HOW TO COMPLETE THIS TASK
Which lines of the data include the string "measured"? List them all.

··· RAW DATA ···

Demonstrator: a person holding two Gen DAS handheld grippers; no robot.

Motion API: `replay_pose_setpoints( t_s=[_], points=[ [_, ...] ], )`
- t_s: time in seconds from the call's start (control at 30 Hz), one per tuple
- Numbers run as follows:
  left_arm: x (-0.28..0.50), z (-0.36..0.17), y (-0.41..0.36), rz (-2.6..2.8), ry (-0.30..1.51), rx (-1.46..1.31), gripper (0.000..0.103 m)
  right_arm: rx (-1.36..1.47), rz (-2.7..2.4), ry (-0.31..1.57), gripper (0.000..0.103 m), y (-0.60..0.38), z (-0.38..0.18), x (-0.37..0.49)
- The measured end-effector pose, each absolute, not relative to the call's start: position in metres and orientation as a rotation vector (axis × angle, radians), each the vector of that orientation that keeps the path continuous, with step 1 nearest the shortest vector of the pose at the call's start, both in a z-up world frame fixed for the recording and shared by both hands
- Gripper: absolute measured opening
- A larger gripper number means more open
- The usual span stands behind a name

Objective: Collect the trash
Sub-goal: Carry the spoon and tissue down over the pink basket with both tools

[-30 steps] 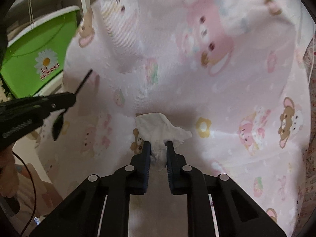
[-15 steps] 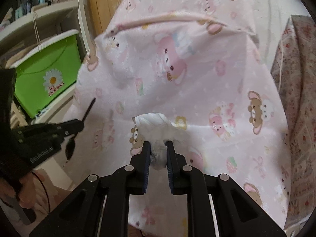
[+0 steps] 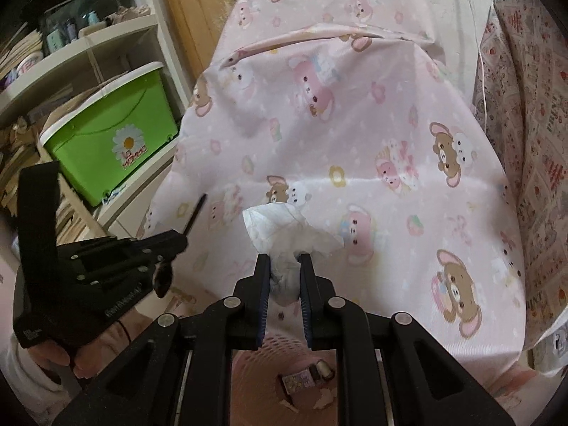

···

TASK ANSWER
- The measured end-effector pose, each absolute, not relative to the call's start: position in metres and orientation as a rotation vector (axis × angle, radians), each the vector of that orientation that keeps the path continuous, with step 1 nearest the shortest vector of the pose at the call's start, both in a z-up world frame fixed for the recording and shared by both hands
- Gripper: absolute measured opening

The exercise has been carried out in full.